The practice of yoga, a school of Hindu philosophy, dates back at least 2,000 years. Until late in the 20th century, however, a practitioner in the United States was usually regarded as a skinny contortionist who somehow stretches his feet up behind his head while wearing only a rumpled white sheet around his waist. He then blows on a squeaky recorder before an audience of one, a slithering snake.
Beginning about 1975 yoga began to be a celebrity activity in America and the first prominent athlete to admit to being a yogi was the basketball star Kareem Abdul-Jabbar, nee Lew Alcindor.
Today 15 million Americans are into yoga, twice as many as 15 years ago according to a recent cover story in Time magazine.

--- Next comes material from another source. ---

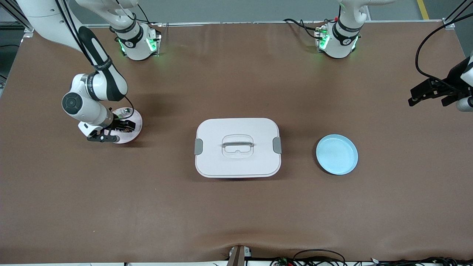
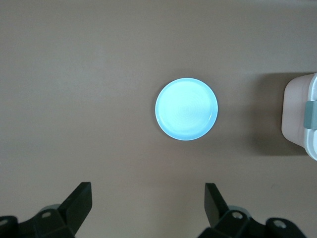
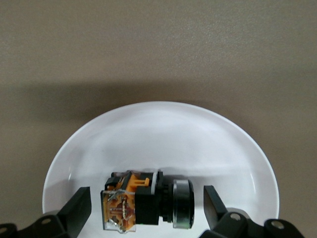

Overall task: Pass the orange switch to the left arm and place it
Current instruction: 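Lower the right gripper and close it on the orange switch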

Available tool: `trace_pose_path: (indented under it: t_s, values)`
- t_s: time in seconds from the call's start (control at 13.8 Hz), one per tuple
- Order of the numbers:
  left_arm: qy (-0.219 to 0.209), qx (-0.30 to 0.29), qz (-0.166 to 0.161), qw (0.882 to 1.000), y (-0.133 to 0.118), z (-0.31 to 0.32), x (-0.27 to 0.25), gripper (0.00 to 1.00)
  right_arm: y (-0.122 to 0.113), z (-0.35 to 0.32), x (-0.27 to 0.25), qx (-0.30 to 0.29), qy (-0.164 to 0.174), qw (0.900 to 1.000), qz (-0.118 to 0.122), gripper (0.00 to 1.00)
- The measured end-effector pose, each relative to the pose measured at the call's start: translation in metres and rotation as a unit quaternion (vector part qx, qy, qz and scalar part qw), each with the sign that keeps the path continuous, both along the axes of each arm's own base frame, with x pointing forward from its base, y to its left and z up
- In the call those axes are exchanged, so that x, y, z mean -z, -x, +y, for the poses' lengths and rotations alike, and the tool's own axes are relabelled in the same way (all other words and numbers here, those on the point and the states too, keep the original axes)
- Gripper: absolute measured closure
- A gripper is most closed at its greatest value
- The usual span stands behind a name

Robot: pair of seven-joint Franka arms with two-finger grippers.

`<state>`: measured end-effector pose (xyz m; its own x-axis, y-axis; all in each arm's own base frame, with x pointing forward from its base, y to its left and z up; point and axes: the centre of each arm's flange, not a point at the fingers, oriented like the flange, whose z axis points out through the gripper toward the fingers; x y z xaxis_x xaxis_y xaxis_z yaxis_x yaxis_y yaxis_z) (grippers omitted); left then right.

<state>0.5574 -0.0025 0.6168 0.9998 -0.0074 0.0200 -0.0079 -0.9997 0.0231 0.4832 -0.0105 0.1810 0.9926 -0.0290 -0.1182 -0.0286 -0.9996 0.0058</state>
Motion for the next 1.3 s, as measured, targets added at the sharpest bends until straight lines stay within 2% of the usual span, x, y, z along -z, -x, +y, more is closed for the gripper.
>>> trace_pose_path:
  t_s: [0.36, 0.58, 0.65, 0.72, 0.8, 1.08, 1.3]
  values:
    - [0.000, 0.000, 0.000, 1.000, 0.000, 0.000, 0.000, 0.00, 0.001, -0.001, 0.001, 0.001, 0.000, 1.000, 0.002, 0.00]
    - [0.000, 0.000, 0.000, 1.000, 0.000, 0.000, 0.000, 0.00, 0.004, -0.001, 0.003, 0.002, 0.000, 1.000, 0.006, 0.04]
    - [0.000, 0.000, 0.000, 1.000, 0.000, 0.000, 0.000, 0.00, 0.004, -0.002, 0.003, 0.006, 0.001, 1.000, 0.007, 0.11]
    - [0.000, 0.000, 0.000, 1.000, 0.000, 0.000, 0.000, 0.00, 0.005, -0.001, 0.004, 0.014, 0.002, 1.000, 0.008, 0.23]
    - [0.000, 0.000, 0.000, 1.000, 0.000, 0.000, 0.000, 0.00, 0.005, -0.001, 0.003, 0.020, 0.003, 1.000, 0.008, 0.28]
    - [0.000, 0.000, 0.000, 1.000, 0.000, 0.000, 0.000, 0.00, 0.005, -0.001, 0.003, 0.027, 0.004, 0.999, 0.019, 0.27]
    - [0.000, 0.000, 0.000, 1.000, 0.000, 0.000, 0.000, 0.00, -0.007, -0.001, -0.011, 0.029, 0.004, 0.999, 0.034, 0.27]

One is Sandra Day O'Connor, the 71-year-old Supreme Court justice and a member of a Tuesday morning class held in the justices' basketball court--"the highest court in the land."
The Giants added yoga to their pre-season conditioning program because of two of their players, Greg Comella and Amani Toomer. They had found yoga on their own, joining a class held in New York's lower Manhattan and found it to be so beneficial that they convinced the head coach, Jim Fassel, and the strength coach, John Dunn, to add yoga to the six-week spring conditioning program.
Two women, Sarah Margolis and Marilyn Barnett, were hired to infuse stretching and flexibility into a program otherwise focused on lifting weights. It is beginning to dawn on the football fraternity that building brute strength in a brutal sport isn't the only predilection.